HowTo parse huge Files

cadetg · Mar 29, 2007

Dear Perl Monks, I am developing at the moment a script which has to
parse 20GB files. The files I have to parse are some logfiles. My
problem is that it takes ages to parse the files. I am doing something
like this:

my %lookingFor;
# keys => different name of one subset
# values => array of one subset

my $fh = new FileHandle "< largeLogFile.log";
while (<$fh>) {
foreach my $subset (keys %lookingFor) {
foreach my $item (@{$subset}) {
if (<$fh> =~ m/$item/) {
my $writeFh = new FileHandle ">> myout.log"; print $writeFh <
$fh>;
}
}
}

I've already tried to speed it up by using the regExp flag=>o by doing
something like this:

$isSubSet=buildRegexp(@allSubSets);
while (<$fh>) {
foreach my $subset (keys %lookingFor) {
if (&$isSubSet(<$fh>)) {
my $writeFh = new FileHandle ">> myout.log";
print $writeFh <$fh>;
}
}
}
sub buildRegexp {
my @R = @_; my $expr = join '||', map { "\$_[0] =~ m/$To\|is$\\:\\S
\+\\@\$R[$_ +]/io" } ( 0..$#R );
my $matchsub = eval "sub { $expr }";
if ($@) { $logger->error("Failed in building regex @R: $@"); return
ERROR; }
$matchsub;
}

I don't know how to optimize this more. Maybe it would be possible to
do something with "map"? I think the "o" flag didn't speed it up at
all. Also I've tried to split the one big file into a few small ones
and use some forks childs to parse each of the small ones. Also this
didn't help.

Thanks a lot for your help!

Cheers
-Marco

cadetg · Mar 29, 2007

How many key-value pairs does %lookingFor (typically?) have?

BugBear

The %lookingFor does maybe just have five key value pair but each
value is a reference to an array which is holding in average 20 items.
So in total that makes maybe 100 items for what I have to look for.

Cheers
-Marco

Thomas J. · Mar 29, 2007

my %lookingFor;
# keys => different name of one subset
# values => array of one subset

my $fh = new FileHandle "< largeLogFile.log";
while (<$fh>) {
foreach my $subset (keys %lookingFor) {
foreach my $item (@{$subset}) {
if (<$fh> =~ m/$item/) {
my $writeFh = new FileHandle ">> myout.log"; print $writeFh <
$fh>;
}
}
}

Your code will "copy" the following lines from "lagreLogFile.log"
after successful patternmatch into "myout.log"
This may be time-consuming... ...and possible not what you expected?
(use $_ instead of <$fh> in your "if" and in your "print")

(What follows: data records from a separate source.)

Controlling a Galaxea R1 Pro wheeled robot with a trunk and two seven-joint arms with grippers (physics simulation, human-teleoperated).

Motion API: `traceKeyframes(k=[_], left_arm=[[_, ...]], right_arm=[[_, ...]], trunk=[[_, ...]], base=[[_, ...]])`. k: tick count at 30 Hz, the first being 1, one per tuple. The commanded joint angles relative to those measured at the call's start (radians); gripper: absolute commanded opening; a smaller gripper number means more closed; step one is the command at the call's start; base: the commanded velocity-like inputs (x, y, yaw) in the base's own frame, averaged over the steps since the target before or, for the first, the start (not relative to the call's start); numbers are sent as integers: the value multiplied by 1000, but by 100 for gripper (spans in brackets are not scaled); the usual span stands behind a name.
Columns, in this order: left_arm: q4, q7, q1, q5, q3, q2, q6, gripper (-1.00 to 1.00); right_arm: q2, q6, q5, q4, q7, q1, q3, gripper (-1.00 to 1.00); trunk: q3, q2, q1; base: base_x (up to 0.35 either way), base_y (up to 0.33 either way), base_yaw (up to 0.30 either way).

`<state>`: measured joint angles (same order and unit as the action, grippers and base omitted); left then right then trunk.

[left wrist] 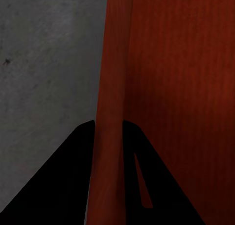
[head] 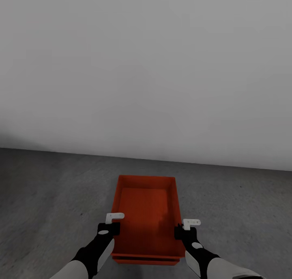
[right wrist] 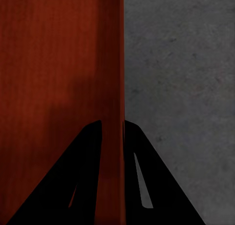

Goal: Move the two storage containers from the living room to the garage. In the garage, place one container on the floor and stack the other container on top of it (either order is fine).

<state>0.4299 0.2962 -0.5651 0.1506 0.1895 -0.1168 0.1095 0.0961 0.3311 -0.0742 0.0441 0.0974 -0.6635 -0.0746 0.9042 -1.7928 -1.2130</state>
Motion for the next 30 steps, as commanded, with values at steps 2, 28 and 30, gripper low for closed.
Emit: traceKeyframes(k=[2,28,30], left_arm=[[0,31,0,12,-48,3,7,-100],[0,31,0,12,-50,3,7,-100],[0,31,0,12,-50,3,7,-100]], right_arm=[[-9,37,-15,2,-2,-1,34,-100],[-9,37,-15,2,-2,-1,33,-100],[-9,37,-15,2,-2,-1,33,-100]], trunk=[[1,0,0],[1,0,0],[1,0,0]], base=[[0,0,0],[0,0,0],[0,0,0]])
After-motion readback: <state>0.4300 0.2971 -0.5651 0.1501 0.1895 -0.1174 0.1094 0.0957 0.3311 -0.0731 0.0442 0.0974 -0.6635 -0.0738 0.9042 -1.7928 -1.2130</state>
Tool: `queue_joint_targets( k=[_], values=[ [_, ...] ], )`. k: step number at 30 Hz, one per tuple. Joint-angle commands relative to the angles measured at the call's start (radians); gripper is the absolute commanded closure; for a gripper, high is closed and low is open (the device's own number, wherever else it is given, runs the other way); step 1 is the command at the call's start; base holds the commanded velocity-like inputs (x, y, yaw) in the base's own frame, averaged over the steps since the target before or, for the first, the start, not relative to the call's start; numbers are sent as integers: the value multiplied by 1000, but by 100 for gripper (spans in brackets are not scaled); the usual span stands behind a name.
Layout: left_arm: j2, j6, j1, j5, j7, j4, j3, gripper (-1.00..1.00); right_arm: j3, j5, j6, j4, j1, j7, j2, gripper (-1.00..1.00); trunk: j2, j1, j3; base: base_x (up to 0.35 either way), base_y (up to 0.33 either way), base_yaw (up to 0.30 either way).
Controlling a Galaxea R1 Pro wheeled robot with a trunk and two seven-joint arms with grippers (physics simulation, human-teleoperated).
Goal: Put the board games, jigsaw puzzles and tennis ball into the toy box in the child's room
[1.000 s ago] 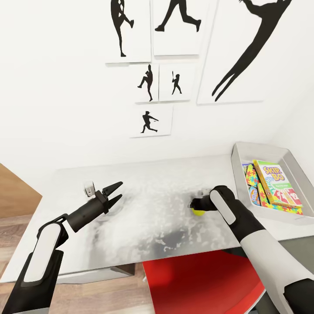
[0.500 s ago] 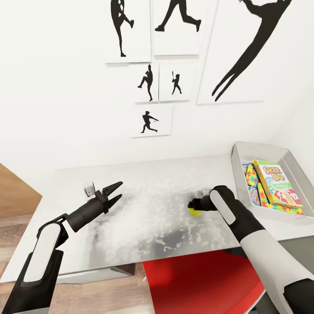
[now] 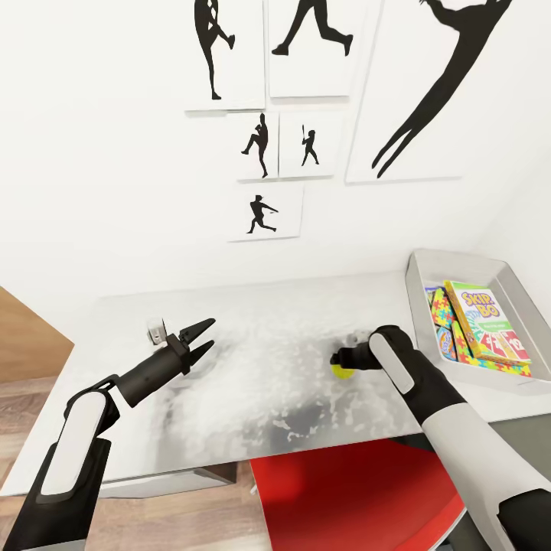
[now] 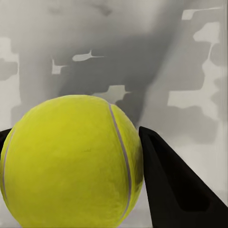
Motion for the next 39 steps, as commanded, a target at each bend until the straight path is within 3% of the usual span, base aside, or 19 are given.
queue_joint_targets(
  k=[1,8,26,30,32,35,39],
  values=[
    [0,4,-1,-5,-6,0,1,-100,2,-14,1,-1,-1,-13,-1,100,-2,1,-2,0,0,0],
    [-1,4,-1,-4,-5,0,1,-100,-3,-15,1,-17,-1,-10,-8,100,-2,1,-2,0,0,0],
    [0,5,-1,2,-5,0,2,-100,-7,-22,1,-289,8,-4,-47,100,-2,1,-2,0,0,0],
    [0,5,-1,3,-5,1,1,-100,-9,-43,1,-394,25,-3,-70,100,-2,1,-2,0,0,0],
    [1,6,-1,3,-5,1,1,-100,-18,-74,1,-474,40,-3,-92,100,-2,1,-2,0,0,0],
    [1,6,-2,3,-5,1,1,-100,-57,-133,1,-558,62,-3,-134,100,-2,1,-2,0,0,0],
    [2,6,-4,4,-5,1,1,-100,-136,-185,1,-608,69,-1,-188,100,-2,1,-2,0,0,0]
  ],
)
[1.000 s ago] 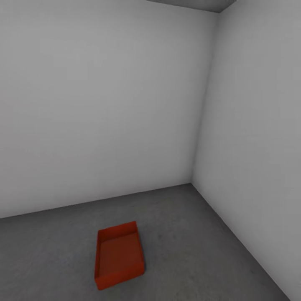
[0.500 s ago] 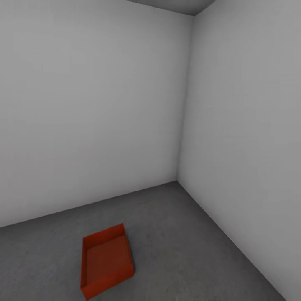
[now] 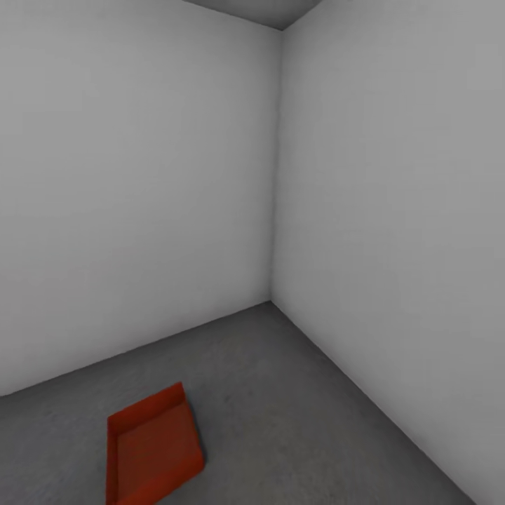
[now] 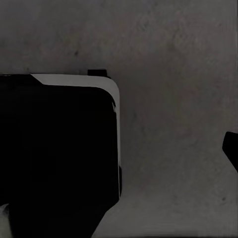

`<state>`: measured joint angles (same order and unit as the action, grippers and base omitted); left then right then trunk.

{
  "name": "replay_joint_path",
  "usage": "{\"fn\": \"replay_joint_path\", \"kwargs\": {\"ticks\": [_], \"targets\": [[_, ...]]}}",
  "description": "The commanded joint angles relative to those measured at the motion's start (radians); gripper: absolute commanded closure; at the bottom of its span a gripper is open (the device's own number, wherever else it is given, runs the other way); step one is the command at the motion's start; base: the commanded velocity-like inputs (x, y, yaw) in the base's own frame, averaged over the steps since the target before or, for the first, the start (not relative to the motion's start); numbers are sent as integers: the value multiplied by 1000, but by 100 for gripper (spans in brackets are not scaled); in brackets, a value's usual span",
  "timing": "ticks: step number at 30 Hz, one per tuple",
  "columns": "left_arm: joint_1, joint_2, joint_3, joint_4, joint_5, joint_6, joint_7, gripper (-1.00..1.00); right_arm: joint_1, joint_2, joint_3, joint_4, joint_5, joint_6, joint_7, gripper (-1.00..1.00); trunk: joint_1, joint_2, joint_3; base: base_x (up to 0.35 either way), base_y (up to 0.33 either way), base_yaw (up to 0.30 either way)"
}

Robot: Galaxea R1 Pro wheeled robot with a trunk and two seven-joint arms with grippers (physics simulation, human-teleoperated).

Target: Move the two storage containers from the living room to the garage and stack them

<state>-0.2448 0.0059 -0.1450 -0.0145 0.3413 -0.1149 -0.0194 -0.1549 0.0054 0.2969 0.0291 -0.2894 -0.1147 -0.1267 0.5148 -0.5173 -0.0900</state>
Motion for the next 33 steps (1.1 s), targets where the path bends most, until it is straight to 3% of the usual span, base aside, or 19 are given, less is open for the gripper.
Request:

REs may lead to "endless matching". Please show some samples.

study may/may_not help before patternmatching. (perldoc -f study)

Thomas

Uri Guttman · Mar 29, 2007

cc> Dear Perl Monks, I am developing at the moment a script which has to
cc> parse 20GB files. The files I have to parse are some logfiles. My
cc> problem is that it takes ages to parse the files. I am doing something
cc> like this:

this isn't perlmonks. that is a web site community. this is usenet.

cc> my %lookingFor;
cc> # keys => different name of one subset
cc> # values => array of one subset

cc> my $fh = new FileHandle "< largeLogFile.log";

FileHandle is an old and deprecated module. where did you learn to use
it? you can just do basic open as you don't need any OO here. also
ALWAYS check for errors on opens.

cc> while (<$fh>) {

don't use plain while to read lines. the proper idiom is:

while( my $line = <$fh> ) {

cc> foreach my $subset (keys %lookingFor) {

that makes no sense. keys are strings. they are not array refs. yet the
line below dereferences the key into an array. which means you are not
using strict and you are testing for wrong stuff.

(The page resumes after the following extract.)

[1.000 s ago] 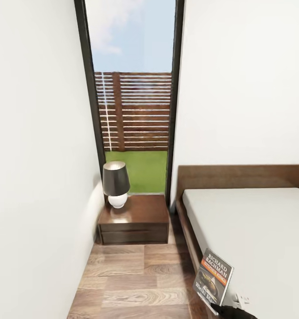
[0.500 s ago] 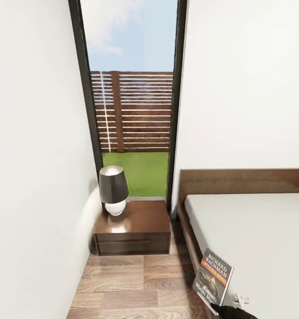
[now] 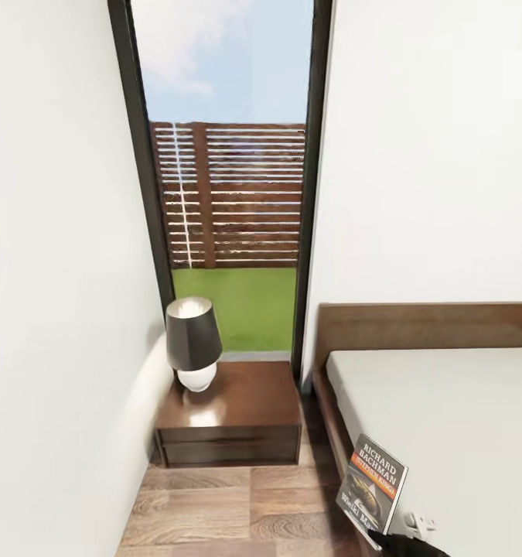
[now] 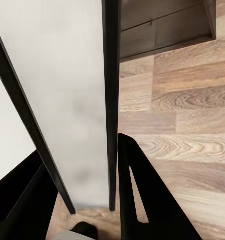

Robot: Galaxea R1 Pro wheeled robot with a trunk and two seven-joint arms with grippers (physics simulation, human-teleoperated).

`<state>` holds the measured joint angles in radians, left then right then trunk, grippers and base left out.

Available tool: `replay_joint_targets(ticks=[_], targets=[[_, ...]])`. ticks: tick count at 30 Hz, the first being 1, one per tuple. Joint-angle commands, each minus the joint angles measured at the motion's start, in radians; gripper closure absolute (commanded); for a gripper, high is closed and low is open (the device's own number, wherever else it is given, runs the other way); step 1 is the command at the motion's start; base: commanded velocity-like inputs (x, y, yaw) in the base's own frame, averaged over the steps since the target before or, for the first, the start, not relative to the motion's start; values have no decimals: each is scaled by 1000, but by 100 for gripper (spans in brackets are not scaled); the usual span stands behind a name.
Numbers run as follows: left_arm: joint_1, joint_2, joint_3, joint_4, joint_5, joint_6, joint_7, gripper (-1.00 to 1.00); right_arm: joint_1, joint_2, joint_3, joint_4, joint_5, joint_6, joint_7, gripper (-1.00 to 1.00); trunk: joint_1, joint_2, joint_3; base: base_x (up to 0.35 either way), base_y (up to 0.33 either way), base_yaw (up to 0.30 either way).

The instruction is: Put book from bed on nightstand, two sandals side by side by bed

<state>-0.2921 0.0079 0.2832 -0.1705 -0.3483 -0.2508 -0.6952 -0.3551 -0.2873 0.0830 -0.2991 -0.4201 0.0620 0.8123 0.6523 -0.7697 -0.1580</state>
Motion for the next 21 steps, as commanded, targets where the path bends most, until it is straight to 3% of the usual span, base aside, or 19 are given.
replay_joint_targets(ticks=[1,21], targets=[[-1,0,8,0,-11,-5,-3,-100,-1,-1,6,-1,-13,7,1,100,1,-1,-2,327,0,0],[-1,0,8,0,-11,-5,-3,-100,-1,-1,6,-1,-13,6,1,100,1,-1,-2,327,0,0]])
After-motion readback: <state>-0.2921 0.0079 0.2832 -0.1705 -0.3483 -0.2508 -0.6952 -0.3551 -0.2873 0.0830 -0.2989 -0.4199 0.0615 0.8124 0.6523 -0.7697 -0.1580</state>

cc> foreach my $item (@{$subset}) {

why the two loops? since you always look at all the items for each line,
factor out the items list to before the loops:

my @items = map @$_, values %lookingFor ;

cc> if (<$fh> =~ m/$item/) {

that is very wrong. it reads a new line in for each match in the
subset. the line from the while is in $_ at the moment.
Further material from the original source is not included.